WHAT IS BEING ASKED>
If a line of the records holds the word "Report", copy it out.

SOURCE RECORDS>
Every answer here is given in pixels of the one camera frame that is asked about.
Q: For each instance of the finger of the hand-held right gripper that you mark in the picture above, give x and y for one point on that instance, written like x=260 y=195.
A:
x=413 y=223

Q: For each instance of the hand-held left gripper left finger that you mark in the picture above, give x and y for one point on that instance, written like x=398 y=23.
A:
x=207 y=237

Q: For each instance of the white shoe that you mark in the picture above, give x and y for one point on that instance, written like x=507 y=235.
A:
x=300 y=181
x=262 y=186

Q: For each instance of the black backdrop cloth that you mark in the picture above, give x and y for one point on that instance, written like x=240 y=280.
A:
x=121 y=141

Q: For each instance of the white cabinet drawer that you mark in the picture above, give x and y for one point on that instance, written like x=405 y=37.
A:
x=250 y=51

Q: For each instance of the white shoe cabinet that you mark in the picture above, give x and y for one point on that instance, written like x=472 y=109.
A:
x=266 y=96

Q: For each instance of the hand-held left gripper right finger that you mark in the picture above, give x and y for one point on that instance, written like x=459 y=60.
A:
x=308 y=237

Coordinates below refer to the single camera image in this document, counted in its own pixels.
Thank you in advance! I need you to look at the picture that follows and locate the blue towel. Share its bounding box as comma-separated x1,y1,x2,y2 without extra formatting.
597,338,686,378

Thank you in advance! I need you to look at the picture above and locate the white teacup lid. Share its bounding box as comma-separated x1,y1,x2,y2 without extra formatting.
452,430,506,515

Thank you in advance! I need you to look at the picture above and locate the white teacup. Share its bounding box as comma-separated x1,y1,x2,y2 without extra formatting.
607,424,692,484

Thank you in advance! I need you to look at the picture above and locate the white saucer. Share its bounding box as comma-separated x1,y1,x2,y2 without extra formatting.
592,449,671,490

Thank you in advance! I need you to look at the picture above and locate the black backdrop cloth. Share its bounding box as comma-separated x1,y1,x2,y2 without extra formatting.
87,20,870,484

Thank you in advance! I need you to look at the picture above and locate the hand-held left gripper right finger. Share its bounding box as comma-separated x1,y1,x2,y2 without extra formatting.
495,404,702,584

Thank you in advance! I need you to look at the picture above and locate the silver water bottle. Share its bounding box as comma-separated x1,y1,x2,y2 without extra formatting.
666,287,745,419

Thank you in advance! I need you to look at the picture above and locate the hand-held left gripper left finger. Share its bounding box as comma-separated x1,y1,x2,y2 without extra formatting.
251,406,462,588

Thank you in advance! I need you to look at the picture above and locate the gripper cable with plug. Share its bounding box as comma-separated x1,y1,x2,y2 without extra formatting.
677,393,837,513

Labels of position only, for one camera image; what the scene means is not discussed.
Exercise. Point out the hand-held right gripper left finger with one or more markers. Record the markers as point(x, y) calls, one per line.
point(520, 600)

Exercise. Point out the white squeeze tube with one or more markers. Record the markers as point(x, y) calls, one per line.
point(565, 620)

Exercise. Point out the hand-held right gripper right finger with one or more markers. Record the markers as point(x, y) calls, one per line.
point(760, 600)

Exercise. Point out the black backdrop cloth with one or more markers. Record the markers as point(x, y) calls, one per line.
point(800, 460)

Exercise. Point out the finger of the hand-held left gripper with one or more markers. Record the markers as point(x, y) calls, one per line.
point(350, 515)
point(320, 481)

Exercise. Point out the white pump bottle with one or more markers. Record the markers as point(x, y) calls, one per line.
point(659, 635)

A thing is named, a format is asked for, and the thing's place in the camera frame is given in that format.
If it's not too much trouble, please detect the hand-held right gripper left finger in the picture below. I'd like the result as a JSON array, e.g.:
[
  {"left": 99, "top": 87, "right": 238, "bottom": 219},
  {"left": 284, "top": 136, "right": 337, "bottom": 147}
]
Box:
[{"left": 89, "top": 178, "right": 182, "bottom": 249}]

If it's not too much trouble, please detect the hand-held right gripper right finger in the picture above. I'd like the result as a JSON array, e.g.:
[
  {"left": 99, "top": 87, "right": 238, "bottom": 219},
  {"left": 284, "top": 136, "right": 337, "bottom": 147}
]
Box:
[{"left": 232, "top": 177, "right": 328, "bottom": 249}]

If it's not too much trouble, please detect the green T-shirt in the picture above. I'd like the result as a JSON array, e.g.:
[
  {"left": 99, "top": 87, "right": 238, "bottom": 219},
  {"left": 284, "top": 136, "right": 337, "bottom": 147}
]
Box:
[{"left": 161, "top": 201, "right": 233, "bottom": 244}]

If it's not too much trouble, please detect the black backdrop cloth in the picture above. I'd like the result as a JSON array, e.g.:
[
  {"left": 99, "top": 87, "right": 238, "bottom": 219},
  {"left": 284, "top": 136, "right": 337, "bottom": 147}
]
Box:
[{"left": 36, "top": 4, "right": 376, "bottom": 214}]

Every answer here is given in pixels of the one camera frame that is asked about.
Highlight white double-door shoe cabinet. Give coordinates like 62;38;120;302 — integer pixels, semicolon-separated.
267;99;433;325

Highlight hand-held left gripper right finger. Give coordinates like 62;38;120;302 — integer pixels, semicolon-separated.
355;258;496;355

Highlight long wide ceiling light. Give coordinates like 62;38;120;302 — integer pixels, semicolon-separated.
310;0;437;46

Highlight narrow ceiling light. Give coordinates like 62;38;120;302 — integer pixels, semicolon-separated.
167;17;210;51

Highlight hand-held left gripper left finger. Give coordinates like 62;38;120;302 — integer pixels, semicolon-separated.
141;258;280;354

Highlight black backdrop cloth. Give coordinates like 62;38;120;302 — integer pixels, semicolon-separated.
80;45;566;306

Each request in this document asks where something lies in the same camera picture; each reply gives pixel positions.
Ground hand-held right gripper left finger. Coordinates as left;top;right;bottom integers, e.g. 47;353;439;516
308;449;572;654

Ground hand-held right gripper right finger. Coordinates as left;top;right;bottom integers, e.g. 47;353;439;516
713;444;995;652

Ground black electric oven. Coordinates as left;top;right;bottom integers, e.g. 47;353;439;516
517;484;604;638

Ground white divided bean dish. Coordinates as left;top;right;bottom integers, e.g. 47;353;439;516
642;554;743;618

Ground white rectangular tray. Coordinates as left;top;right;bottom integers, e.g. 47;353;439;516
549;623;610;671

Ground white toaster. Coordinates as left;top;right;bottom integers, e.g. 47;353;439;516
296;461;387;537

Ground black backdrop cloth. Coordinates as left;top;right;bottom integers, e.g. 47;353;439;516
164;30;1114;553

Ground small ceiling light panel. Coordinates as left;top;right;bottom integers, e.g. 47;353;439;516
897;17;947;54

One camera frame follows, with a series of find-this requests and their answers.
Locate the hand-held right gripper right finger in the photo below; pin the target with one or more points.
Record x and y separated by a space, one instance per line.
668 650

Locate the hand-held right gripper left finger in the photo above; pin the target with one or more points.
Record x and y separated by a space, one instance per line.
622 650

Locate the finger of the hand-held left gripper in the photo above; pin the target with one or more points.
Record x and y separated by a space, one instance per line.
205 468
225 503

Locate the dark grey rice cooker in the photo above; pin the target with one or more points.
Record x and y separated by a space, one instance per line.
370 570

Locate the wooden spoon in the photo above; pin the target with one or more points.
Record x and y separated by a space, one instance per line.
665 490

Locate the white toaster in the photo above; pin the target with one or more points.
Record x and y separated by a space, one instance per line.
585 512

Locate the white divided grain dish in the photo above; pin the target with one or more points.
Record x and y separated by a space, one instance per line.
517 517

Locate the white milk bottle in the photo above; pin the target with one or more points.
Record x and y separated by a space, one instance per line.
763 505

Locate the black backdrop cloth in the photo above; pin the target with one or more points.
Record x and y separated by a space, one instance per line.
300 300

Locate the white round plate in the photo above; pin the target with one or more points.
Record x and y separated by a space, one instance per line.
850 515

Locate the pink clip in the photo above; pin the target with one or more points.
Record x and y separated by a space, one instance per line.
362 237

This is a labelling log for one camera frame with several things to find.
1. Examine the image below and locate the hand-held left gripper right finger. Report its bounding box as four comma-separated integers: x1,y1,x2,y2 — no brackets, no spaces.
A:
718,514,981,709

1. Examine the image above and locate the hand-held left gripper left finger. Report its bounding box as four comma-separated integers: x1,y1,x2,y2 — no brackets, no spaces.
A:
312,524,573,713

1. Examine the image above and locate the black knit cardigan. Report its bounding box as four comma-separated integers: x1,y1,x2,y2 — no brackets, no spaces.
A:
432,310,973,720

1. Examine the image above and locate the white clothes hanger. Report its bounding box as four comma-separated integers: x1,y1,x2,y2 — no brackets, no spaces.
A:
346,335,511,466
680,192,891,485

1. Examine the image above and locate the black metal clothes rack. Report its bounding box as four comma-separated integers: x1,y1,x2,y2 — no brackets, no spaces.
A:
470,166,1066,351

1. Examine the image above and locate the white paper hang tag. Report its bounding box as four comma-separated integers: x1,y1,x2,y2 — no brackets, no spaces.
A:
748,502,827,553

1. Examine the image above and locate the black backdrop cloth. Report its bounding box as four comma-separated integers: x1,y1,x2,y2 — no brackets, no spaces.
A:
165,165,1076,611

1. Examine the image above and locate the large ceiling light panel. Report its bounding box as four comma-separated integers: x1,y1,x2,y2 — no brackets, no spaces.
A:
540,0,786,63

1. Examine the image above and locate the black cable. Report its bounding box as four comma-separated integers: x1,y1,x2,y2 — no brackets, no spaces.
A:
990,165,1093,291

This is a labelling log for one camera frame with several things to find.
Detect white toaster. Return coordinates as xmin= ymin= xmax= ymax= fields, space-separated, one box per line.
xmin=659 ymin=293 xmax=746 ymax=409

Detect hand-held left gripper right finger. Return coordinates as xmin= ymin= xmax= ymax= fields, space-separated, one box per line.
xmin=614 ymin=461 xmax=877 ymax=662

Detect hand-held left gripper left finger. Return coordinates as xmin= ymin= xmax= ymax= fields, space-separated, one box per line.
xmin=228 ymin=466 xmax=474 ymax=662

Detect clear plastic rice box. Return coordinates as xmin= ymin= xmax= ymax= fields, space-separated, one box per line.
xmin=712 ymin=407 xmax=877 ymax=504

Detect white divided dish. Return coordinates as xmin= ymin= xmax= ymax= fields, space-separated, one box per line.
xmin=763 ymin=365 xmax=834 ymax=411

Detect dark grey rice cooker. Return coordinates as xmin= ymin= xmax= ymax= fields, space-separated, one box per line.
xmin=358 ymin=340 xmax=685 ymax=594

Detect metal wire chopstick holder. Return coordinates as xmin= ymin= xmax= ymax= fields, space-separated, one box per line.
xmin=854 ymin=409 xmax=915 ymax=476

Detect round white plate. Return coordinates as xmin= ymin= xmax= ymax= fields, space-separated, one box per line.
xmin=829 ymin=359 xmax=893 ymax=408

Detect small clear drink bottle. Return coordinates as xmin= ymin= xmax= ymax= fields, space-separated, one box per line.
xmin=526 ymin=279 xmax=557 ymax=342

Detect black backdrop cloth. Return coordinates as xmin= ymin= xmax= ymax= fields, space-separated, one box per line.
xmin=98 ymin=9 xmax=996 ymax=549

WRITTEN SOLUTION>
1. Examine the image below and locate the hand-held left gripper right finger. Report its bounding box as four comma-separated integers: x1,y1,x2,y2 — no brackets, no spaces.
1. Examine the image above and locate the hand-held left gripper left finger. Report its bounding box as four comma-separated integers: x1,y1,x2,y2 — no brackets, no spaces.
1. Examine the image above and locate the black knit cardigan. Report its bounding box as four comma-separated integers: x1,y1,x2,y2 — no brackets, no spaces.
1. Examine the image above and locate the white clothes hanger. Report its bounding box as four comma-separated integers: x1,y1,x2,y2 — no brackets, no spaces.
1. Examine the image above and locate the black metal clothes rack. Report its bounding box as four comma-separated integers: x1,y1,x2,y2 — no brackets, no spaces.
1. Examine the image above and locate the white paper hang tag. Report its bounding box as four comma-separated integers: x1,y1,x2,y2 — no brackets, no spaces.
1. Examine the image above and locate the black backdrop cloth. Report its bounding box as four comma-separated integers: x1,y1,x2,y2 — no brackets, no spaces.
1. Examine the image above and locate the large ceiling light panel. Report its bounding box as four comma-separated integers: x1,y1,x2,y2 — no brackets, no spaces.
1. Examine the image above and locate the black cable. Report its bounding box as four comma-separated integers: x1,y1,x2,y2 — no brackets, no spaces.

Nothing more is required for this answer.